**Exercise details**
All lines in the records that carry the string "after" are to be shown.

━━━━━ Data for this exercise

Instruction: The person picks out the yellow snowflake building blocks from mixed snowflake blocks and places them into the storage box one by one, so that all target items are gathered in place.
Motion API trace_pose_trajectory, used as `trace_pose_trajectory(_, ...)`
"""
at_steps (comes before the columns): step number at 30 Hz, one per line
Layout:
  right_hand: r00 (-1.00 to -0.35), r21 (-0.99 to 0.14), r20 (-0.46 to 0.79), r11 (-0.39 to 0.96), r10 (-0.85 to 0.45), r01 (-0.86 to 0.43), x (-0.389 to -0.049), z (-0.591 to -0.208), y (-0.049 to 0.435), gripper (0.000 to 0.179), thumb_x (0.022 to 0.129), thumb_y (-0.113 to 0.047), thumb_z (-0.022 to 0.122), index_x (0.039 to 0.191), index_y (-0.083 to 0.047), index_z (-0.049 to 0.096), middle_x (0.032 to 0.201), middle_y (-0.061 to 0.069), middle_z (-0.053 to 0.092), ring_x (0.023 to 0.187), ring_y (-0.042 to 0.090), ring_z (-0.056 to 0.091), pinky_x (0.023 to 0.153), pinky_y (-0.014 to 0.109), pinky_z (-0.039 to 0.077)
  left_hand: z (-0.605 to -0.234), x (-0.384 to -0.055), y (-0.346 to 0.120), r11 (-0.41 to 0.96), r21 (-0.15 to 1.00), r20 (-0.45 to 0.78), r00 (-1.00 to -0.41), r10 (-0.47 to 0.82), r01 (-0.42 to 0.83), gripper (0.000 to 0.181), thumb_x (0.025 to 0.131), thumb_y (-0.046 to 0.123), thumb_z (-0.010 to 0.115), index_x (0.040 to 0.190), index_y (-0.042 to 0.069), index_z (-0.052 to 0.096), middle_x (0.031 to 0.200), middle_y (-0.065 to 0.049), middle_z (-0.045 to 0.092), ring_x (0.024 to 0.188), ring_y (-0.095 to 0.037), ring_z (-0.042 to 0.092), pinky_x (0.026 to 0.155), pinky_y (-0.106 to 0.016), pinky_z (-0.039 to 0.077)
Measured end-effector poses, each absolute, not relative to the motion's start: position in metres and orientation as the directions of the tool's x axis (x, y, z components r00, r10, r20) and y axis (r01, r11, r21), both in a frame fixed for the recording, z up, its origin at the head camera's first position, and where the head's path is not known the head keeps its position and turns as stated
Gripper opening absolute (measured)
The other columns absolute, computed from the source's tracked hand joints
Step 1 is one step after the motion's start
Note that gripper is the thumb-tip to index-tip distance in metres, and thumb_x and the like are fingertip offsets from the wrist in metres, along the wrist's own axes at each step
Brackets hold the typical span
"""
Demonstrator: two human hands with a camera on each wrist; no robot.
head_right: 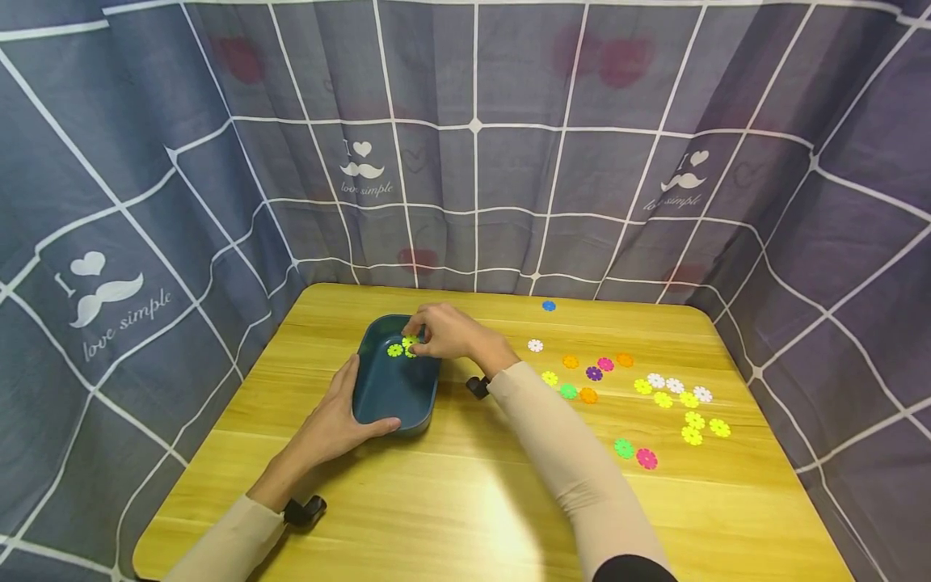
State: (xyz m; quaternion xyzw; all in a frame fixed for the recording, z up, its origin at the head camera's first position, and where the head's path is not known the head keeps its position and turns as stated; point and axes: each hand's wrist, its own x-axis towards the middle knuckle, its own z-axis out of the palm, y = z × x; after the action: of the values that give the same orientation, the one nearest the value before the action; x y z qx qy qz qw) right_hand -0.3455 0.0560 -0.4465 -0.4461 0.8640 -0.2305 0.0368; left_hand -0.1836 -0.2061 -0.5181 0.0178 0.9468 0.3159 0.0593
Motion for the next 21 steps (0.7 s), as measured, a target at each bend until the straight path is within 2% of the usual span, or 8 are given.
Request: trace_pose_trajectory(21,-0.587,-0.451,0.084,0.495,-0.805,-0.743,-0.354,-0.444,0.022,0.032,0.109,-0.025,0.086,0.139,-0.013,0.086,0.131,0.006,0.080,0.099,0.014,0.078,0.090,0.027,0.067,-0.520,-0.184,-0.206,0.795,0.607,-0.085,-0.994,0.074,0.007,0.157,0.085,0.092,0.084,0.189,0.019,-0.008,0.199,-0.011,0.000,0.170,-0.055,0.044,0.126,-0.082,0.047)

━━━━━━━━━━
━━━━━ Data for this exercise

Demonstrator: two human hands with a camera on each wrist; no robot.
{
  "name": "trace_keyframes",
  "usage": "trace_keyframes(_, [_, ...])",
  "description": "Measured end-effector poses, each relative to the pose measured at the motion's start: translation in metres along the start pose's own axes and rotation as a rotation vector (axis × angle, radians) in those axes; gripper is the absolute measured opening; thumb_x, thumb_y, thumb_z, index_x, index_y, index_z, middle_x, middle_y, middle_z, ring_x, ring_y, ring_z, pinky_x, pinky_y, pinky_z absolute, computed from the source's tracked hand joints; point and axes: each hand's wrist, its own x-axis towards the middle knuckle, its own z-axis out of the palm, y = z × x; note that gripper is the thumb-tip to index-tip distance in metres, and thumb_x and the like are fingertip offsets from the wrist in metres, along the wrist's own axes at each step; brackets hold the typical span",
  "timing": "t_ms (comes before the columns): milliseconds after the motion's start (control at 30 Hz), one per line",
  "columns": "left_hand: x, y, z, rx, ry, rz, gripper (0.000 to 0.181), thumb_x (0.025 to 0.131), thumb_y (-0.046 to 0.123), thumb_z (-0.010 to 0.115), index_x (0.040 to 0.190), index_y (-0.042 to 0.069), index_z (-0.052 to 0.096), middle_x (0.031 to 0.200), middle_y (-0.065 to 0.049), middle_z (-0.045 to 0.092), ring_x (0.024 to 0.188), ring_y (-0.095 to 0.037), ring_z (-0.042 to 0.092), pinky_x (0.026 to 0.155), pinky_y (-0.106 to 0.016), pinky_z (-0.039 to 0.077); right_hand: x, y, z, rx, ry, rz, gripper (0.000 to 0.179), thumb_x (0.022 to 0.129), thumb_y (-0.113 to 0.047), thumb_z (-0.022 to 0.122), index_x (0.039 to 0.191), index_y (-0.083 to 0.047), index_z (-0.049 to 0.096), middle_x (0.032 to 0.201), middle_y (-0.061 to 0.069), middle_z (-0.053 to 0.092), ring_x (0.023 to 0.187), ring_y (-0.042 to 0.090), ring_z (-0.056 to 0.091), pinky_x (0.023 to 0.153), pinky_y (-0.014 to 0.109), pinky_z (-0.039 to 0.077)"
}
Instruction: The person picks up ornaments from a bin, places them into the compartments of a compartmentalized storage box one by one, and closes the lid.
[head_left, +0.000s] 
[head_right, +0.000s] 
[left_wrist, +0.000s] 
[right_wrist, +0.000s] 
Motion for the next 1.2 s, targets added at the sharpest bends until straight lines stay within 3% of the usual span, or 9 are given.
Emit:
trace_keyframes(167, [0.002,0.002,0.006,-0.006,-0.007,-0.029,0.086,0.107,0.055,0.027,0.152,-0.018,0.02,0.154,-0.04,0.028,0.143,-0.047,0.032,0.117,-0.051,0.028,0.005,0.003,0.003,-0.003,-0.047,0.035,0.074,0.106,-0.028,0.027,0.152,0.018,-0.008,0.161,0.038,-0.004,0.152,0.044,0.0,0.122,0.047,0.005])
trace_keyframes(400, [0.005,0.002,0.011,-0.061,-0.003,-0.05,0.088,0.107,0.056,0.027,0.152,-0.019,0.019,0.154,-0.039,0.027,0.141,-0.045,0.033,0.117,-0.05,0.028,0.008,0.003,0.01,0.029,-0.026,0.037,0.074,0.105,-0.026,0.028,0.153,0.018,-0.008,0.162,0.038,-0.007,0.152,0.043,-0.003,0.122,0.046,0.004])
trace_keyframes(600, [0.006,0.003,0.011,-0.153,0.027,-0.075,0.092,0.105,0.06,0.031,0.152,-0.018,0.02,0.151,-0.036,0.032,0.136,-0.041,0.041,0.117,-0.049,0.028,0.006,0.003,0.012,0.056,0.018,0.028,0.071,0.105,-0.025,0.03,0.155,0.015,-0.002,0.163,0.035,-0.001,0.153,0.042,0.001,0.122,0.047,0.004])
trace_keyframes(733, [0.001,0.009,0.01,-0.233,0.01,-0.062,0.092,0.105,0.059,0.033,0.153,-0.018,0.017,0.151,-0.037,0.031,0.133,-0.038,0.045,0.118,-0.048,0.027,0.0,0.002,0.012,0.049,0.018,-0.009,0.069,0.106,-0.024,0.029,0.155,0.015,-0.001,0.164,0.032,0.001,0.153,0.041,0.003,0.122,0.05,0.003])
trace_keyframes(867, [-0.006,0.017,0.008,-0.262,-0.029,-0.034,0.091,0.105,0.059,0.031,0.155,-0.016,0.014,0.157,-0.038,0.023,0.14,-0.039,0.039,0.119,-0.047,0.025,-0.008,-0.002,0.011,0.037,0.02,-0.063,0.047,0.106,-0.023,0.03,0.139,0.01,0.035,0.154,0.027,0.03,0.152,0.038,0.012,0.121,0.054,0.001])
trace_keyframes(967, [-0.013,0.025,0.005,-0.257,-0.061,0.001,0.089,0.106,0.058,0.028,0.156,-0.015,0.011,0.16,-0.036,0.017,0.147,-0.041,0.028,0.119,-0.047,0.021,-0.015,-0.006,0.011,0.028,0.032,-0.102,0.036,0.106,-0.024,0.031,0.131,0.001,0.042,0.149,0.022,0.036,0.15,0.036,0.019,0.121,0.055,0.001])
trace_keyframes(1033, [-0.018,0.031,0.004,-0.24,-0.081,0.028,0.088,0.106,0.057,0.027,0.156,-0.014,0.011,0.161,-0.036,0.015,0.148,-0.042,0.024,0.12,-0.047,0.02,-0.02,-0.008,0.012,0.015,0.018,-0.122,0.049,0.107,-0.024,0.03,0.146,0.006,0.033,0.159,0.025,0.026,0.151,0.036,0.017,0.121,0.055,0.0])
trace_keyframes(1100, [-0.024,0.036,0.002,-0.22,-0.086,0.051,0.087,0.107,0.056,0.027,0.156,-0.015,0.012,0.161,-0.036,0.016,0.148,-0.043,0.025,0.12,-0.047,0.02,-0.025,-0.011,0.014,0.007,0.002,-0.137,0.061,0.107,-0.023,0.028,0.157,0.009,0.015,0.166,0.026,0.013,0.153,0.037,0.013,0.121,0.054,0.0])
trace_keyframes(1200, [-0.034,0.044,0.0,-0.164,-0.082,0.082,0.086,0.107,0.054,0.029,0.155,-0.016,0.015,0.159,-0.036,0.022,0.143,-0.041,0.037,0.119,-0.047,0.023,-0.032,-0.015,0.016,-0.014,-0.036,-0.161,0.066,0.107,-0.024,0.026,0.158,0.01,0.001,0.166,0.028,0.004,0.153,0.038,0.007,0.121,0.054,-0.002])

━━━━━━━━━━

**Result of the task**
Step 1 is one step after the motion's start
State: (xyz m; quaternion xyzw; all in a frame fixed for the recording, z up, its origin at the head camera's first position, and where the head's path is not known the head keeps its position and turns as stated; point and axes: each hand's wrist, its own x-axis towards the middle knuckle, its own z-axis out of the palm, y = z × x; after the action: of the values that give the same orientation, the one nearest the value before the action; x y z qx qy qz qw) right_hand -0.3455 0.0560 -0.4465 -0.4461 0.8640 -0.2305 0.0368; left_hand -0.1836 -0.2061 -0.5181 0.0178 0.9468 0.3159 0.0593
  "timing": "t_ms (comes before the columns): milliseconds after the motion's start (control at 30 Hz), one per line",

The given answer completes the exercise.